• _About this task_:
Whenever a line below includes the word "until", copy that line.

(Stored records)
[Start of Attachment]
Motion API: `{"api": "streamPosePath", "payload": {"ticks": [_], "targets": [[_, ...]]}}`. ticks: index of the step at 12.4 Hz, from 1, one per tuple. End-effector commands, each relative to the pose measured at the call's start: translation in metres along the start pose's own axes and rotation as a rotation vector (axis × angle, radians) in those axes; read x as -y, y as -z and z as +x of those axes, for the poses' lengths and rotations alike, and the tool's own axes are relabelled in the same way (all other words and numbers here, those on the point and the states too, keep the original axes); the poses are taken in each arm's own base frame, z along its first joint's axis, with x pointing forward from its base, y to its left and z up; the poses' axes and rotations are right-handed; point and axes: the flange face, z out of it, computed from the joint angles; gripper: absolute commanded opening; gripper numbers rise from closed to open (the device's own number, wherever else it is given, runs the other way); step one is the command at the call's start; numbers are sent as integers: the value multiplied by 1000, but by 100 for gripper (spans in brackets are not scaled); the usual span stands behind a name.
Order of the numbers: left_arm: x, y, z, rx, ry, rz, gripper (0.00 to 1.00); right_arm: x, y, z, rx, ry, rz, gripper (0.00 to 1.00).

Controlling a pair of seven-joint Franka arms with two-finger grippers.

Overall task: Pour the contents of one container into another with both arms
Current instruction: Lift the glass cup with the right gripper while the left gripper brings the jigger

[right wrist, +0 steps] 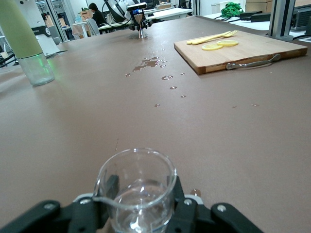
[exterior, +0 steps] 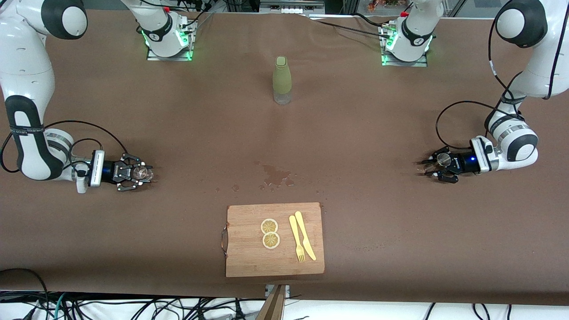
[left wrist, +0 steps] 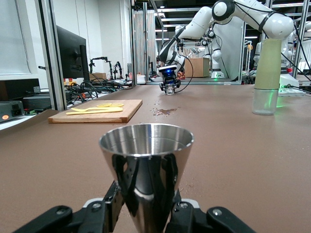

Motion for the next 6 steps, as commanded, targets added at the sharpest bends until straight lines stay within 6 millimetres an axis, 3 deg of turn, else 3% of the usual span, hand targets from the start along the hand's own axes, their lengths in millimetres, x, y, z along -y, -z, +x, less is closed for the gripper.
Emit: {"api": "streamPosePath", "payload": {"ticks": [1,3,6], "targets": [[4,-3,-2,-30,-42,20,21,-7,-5,6,-4,-1,-5,44],[6,-12,1,-69,-42,20,0,-12,-7,17,0,-12,7,42],[10,-19,8,-82,-43,12,0,-22,-18,40,12,-46,36,41]]}}
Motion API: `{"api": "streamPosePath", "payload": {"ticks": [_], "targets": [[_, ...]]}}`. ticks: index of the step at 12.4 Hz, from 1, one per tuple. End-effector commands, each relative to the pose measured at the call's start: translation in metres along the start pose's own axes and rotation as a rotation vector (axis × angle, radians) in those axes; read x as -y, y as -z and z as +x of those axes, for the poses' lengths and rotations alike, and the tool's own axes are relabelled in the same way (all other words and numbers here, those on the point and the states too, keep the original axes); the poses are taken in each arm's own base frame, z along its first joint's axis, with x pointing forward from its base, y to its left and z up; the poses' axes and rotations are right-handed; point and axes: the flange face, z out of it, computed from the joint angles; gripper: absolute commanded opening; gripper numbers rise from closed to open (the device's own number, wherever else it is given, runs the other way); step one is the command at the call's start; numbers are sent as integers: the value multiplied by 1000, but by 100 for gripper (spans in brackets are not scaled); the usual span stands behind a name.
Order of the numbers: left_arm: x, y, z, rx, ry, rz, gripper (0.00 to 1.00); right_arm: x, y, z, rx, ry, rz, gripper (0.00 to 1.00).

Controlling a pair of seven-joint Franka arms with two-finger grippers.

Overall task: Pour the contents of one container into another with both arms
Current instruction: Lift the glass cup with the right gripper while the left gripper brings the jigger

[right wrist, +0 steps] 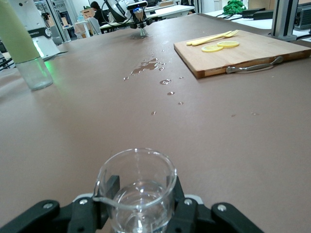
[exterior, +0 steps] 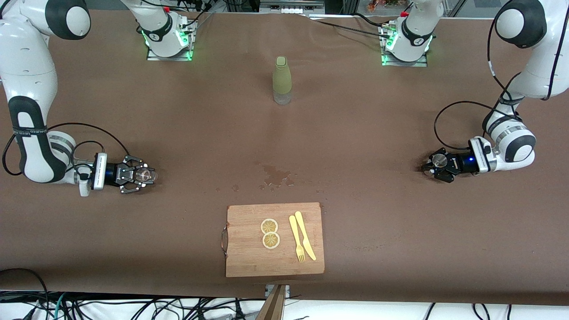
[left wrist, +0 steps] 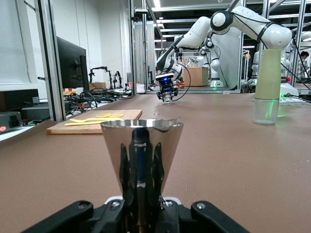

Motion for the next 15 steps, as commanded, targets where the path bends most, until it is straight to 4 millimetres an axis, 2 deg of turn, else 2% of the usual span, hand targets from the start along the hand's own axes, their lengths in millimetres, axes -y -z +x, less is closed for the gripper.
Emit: {"api": "streamPosePath", "payload": {"ticks": [1,3,4,8,12,15], "targets": [[8,-6,4,-34,-25,16,0,-10,-9,27,-4,-40,27,41],[12,-22,10,-57,-23,-2,0,-16,-15,45,-9,-73,53,41],[17,-43,16,-78,-27,-15,0,-19,-21,55,-5,-90,66,41],[46,-121,50,-48,-2,-13,0,-41,-37,114,43,-132,112,41],[50,-211,72,-57,65,-45,0,-57,-69,177,123,-216,134,41],[40,-291,84,-89,108,-46,0,-65,-93,222,181,-278,128,41]]}}
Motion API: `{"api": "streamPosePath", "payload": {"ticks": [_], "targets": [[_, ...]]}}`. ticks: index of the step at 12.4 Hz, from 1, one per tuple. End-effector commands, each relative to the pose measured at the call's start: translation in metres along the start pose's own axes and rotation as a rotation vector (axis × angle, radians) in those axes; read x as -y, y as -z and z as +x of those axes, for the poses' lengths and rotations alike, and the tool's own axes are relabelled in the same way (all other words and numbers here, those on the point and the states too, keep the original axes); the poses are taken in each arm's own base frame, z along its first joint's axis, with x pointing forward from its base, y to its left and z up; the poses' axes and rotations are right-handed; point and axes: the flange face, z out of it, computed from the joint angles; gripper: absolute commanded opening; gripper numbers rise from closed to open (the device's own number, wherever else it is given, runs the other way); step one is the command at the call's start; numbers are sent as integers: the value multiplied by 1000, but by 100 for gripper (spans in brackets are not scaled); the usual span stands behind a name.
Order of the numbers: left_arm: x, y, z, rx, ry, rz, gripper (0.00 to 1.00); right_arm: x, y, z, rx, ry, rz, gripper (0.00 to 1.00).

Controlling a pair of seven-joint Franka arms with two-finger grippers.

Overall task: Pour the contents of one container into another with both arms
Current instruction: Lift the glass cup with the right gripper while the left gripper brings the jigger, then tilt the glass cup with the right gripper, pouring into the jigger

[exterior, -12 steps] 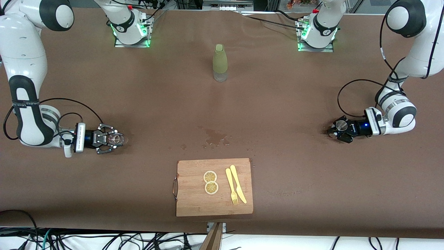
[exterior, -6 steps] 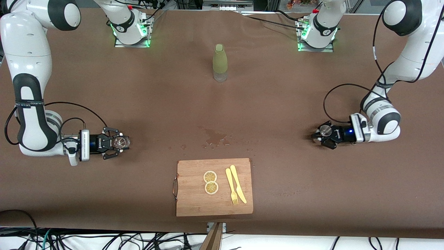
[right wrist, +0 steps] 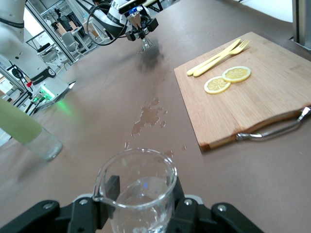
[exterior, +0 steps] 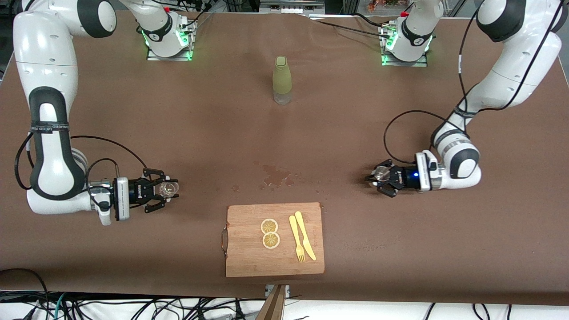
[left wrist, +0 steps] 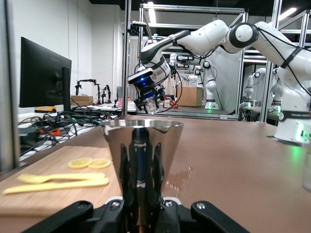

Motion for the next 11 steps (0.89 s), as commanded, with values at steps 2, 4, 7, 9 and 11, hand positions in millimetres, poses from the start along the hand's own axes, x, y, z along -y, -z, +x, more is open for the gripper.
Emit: {"api": "streamPosePath", "payload": {"ticks": [2,4,7,9,11], "targets": [[-10,-81,7,-2,59,36,0,3,-25,53,80,-75,-28,41],[-27,-135,3,-6,98,44,0,12,-42,83,149,-90,-73,41],[-38,-180,4,29,101,45,0,31,-77,128,264,-167,-140,41],[-44,-210,2,83,73,28,0,42,-99,149,317,-210,-182,41],[-49,-227,-1,122,72,41,0,52,-117,164,366,-230,-209,41]]}}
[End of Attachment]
• _Response for this exercise_:
Motion for the next 6 steps, as commanded, targets added at the sharpest bends until straight lines stay within 6 millimetres an axis, 3 deg of turn, else 3% of the usual span, hand targets from the start along the hand's own axes, their lengths in millimetres, x, y, z along -y, -z, +x, less is closed for the gripper.
Motion for the next 15 steps, as commanded, targets where the path bends most, until it is straight to 4 millimetres an axis, 2 deg of turn, else 2% of the usual span, hand targets from the start along the hand's own axes, their lengths in millimetres, axes -y -z +x, less is closed for the gripper.

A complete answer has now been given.